▶ WHAT IS BEING ASKED
Set down the final part of the listing, which starts at the line containing "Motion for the" and runs to the last line, exactly and completely.

▶ INFORMATION SUPPLIED
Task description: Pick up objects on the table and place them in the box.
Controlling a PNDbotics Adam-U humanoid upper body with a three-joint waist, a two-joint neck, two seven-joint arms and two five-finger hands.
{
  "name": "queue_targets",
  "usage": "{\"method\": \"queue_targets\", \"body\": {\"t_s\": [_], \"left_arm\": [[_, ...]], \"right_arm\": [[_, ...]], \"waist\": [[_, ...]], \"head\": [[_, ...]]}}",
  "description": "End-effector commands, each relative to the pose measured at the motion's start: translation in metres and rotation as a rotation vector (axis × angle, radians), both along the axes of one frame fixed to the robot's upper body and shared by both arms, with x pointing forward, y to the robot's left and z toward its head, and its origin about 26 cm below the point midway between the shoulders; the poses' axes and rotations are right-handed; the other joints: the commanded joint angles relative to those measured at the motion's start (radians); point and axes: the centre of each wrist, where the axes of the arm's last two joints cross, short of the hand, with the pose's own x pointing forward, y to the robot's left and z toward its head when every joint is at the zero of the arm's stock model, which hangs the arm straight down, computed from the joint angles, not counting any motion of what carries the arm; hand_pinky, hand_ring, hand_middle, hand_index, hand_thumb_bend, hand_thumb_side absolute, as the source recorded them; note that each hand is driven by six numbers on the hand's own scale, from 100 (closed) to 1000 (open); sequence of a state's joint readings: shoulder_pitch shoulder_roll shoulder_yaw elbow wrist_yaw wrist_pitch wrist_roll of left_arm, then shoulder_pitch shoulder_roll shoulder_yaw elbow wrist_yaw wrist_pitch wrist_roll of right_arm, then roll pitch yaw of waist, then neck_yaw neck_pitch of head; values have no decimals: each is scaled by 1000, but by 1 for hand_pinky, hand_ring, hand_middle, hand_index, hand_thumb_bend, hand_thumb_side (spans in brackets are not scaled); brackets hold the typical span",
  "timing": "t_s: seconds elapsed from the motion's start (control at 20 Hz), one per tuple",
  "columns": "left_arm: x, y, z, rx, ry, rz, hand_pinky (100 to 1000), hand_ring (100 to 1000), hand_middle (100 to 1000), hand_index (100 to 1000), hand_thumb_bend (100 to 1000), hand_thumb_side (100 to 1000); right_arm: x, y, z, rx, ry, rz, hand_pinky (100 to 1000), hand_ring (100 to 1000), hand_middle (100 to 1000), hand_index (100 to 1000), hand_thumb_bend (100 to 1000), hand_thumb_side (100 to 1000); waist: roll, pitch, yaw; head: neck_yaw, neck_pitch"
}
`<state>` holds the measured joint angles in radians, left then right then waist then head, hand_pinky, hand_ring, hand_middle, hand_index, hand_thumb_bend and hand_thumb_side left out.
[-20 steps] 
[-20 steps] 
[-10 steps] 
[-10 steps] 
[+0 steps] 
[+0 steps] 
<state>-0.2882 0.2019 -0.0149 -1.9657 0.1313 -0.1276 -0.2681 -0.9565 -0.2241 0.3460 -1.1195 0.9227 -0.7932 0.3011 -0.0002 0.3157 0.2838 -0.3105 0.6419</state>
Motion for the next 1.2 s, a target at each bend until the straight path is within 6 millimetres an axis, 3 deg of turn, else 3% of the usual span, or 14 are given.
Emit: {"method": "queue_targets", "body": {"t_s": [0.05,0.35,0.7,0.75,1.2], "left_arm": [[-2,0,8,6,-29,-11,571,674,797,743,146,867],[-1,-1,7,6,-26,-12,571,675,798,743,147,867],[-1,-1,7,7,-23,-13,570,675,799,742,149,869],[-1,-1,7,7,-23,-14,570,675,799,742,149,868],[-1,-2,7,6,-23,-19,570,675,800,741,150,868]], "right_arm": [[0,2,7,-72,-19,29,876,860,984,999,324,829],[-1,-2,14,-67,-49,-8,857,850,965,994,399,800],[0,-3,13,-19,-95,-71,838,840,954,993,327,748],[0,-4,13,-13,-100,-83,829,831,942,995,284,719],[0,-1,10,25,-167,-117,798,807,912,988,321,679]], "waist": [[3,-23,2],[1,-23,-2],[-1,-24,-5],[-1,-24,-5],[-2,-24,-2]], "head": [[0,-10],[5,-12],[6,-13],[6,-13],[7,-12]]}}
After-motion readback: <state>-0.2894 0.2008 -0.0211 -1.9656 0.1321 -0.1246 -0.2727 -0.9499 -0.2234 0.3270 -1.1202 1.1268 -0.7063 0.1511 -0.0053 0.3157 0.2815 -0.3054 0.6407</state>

▶ RESPONSE
Motion for the next 1.2 s, a target at each bend until the straight path is within 6 millimetres an axis, 3 deg of turn, else 3% of the usual span, or 14 are given.
Emit: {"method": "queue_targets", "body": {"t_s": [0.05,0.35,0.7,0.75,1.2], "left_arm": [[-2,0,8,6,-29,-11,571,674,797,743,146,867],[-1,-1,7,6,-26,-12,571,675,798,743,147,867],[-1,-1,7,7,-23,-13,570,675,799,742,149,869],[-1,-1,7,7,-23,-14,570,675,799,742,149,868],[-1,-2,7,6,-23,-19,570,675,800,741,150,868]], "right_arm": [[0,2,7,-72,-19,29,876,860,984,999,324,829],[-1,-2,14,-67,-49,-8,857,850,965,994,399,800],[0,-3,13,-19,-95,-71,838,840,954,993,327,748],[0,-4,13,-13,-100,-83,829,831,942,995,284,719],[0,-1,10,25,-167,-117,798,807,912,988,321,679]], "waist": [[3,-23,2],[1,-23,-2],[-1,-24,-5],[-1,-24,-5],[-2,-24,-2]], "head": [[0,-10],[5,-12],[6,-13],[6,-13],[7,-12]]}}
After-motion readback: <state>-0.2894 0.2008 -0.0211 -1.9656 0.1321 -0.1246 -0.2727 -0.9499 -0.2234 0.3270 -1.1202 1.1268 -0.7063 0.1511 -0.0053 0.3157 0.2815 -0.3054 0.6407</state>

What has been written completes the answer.